Though given no actual policymaking authority, the men and women who have held the esteemed position have often been able to use it as a bully pulpit to highlight social and medical issues.
Murthy's resume, so far, has been impressive. His academic credentials, as a graduate of Harvard and the Yale School of Medicine, are strong. And, since then, he has held coveted positions as an attending physician and instructor at Harvard Medical School. He has also been actively involved in both private sector and charitable medical associations.
At age 37, he has accomplished much. That is without question, but is it enough for such an honor?

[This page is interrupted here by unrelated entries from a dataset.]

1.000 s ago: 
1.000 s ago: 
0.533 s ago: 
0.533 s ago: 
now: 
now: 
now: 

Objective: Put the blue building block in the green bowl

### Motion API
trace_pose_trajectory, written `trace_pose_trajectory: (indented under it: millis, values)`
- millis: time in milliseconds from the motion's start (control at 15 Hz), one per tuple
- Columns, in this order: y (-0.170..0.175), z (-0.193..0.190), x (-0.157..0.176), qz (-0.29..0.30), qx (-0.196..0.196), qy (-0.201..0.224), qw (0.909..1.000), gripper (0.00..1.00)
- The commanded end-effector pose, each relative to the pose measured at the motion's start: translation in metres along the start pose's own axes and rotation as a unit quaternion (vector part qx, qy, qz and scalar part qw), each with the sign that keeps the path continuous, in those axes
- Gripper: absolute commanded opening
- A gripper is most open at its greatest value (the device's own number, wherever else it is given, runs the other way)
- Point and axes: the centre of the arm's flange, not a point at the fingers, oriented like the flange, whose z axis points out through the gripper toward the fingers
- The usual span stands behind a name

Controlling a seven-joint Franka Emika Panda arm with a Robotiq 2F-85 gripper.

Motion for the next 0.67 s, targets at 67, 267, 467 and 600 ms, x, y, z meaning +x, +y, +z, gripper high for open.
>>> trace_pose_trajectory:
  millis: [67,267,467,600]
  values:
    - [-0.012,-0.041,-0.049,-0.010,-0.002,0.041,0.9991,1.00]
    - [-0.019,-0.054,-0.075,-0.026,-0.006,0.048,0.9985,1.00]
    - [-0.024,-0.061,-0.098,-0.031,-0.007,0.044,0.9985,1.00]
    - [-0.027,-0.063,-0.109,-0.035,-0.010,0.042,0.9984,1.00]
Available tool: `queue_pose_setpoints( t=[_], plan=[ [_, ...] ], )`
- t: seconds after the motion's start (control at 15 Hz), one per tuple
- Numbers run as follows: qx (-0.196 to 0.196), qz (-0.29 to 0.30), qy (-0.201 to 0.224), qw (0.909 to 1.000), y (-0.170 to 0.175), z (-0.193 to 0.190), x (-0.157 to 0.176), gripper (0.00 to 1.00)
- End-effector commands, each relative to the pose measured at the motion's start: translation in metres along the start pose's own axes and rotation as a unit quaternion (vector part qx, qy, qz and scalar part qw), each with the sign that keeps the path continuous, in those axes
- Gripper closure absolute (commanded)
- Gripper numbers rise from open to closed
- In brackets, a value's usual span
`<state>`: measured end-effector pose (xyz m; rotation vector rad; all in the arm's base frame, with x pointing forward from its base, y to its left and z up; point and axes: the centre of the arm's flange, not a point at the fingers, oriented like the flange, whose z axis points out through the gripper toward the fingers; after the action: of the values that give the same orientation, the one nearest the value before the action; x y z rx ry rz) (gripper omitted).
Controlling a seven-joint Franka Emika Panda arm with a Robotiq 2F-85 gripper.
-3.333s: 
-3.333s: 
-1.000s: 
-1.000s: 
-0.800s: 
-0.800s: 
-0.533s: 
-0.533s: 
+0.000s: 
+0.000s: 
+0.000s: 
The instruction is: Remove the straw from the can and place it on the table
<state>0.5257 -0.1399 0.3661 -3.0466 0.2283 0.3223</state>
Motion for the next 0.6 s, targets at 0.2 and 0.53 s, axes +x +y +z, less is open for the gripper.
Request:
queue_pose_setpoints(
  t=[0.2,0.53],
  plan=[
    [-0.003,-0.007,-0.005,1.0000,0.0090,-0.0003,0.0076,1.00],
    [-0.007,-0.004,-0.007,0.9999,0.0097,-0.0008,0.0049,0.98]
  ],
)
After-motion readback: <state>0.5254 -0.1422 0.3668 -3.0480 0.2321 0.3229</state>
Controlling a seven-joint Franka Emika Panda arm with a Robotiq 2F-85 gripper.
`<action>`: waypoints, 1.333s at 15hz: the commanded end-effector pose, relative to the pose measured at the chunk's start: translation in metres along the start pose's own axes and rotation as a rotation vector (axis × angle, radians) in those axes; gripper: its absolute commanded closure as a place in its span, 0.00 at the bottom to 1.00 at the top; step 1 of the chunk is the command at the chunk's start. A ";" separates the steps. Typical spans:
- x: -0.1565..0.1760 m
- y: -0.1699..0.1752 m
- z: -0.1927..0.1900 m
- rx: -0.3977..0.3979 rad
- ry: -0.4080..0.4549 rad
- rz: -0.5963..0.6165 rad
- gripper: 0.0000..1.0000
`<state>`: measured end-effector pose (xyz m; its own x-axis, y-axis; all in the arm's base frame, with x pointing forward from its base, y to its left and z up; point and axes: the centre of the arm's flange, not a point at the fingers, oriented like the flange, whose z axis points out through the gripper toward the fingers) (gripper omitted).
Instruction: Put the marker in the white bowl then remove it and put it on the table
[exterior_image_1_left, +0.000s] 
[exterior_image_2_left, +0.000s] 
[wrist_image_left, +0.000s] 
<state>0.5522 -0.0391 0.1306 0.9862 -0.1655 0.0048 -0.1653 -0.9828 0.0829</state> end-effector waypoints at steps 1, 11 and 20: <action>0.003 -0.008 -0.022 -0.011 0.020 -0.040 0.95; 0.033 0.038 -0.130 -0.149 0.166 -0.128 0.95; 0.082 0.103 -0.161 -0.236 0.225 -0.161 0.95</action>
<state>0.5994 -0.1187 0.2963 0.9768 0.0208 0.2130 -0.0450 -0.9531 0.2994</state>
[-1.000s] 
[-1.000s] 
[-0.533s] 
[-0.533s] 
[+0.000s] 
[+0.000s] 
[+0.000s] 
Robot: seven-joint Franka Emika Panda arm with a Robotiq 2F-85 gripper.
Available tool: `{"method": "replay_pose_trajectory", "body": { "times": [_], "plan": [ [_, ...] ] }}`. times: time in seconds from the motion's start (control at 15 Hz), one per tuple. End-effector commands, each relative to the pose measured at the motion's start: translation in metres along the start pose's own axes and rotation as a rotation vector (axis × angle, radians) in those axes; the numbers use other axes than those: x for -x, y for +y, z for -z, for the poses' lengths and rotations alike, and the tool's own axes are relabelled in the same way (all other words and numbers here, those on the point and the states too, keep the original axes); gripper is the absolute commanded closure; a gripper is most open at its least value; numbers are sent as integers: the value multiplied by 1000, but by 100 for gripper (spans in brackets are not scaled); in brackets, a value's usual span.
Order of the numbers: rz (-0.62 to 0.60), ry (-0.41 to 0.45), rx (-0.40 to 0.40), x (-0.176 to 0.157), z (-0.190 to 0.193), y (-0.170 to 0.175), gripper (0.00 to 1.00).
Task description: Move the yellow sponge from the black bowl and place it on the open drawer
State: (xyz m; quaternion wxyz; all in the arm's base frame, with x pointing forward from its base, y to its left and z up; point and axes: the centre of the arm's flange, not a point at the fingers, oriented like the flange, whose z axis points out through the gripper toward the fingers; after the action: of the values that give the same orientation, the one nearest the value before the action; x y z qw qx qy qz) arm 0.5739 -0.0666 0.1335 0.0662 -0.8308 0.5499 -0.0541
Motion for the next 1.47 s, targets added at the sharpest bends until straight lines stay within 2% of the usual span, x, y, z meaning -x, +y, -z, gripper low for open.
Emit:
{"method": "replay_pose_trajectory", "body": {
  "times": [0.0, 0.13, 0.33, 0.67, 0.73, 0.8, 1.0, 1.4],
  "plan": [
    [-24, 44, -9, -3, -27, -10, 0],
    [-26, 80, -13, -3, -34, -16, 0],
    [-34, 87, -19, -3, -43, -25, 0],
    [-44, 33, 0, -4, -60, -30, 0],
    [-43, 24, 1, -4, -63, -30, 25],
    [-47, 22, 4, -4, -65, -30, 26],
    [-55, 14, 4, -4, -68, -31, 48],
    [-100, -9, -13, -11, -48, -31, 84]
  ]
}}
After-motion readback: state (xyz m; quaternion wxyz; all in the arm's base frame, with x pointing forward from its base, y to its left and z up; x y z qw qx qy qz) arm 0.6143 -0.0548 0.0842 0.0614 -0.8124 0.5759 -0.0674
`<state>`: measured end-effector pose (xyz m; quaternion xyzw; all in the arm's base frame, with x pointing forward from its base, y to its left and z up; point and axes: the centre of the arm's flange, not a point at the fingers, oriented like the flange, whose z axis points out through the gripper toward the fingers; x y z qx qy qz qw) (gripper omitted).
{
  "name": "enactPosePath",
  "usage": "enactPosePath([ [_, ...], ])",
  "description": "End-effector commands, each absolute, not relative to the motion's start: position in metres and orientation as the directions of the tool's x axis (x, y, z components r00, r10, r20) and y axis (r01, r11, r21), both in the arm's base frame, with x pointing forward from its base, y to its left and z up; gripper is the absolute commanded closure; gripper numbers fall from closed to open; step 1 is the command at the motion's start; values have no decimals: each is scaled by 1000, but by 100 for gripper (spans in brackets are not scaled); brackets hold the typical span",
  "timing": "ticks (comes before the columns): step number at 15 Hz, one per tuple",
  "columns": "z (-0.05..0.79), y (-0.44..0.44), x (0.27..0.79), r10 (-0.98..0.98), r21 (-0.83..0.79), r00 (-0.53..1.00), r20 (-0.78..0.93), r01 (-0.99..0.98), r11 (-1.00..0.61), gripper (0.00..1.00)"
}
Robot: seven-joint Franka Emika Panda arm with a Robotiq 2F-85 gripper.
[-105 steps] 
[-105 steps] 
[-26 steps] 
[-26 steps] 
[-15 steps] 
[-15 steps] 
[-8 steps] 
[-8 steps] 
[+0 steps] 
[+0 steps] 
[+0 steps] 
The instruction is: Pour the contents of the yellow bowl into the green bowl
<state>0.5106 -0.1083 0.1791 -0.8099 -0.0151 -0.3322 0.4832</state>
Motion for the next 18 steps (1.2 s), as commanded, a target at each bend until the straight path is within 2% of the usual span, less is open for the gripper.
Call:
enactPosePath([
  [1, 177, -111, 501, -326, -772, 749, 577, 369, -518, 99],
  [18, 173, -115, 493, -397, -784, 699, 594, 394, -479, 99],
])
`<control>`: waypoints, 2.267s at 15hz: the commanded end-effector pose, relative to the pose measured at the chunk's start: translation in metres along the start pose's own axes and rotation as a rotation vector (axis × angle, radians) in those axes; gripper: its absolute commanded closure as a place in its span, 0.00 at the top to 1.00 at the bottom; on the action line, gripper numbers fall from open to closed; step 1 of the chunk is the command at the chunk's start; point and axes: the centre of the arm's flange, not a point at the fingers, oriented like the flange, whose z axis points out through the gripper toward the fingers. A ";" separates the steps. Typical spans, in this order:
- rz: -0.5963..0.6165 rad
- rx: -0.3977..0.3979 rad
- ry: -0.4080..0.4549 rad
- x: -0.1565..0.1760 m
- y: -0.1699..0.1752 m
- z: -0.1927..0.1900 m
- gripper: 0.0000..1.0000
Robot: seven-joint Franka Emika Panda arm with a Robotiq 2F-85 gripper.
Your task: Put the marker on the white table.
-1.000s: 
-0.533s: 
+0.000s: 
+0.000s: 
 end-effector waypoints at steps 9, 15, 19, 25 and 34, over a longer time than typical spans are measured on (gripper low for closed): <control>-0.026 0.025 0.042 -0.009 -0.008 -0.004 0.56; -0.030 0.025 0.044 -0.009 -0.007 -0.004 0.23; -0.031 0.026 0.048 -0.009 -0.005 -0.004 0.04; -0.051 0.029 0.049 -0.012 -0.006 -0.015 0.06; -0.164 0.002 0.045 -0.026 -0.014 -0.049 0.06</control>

The question then, is what has Murthy done to set himself apart from many other qualified doctors to warrant nomination and confirmation?
From what I can gather, it is most likely the fact that he served as president and was the co-founder of Doctors for America (formerly known as Doctors for Obama), an organization developed for the sole purpose of the election of President Barack Obama and the promotion of the Affordable Care Act.
While I commend any physician for being politically active, I do not believe this warrants Murthy to hold such a prestigious position.
Additionally, Murthy has been vocal in regard to the current debate on gun control, going so far as to refer to guns as a threat to our nation's public health. Doctors for America even fought for Florida physicians to be able to place a note in a person's medical file stating he/she simply owns a firearm.
Clearly everyone has the right to personal opinion regarding this issue, for someone with such pre-formed views to serve as a spokesperson for public health is questionable.
To his credit, Murthy has stated that he does not intend to use the position as a bully pulpit for gun control. However, his role will cause many to give him credibility way beyond his term in the office, enabling him to have a wider audience for his positions.
I find it disappointing that someone so young in the profession as a physician and with such radical positions would be nominated by Obama and confirmed by the Senate.
I commend the 43 senators, including Mitch McConnell and Rand Paul, for voting against his confirmation.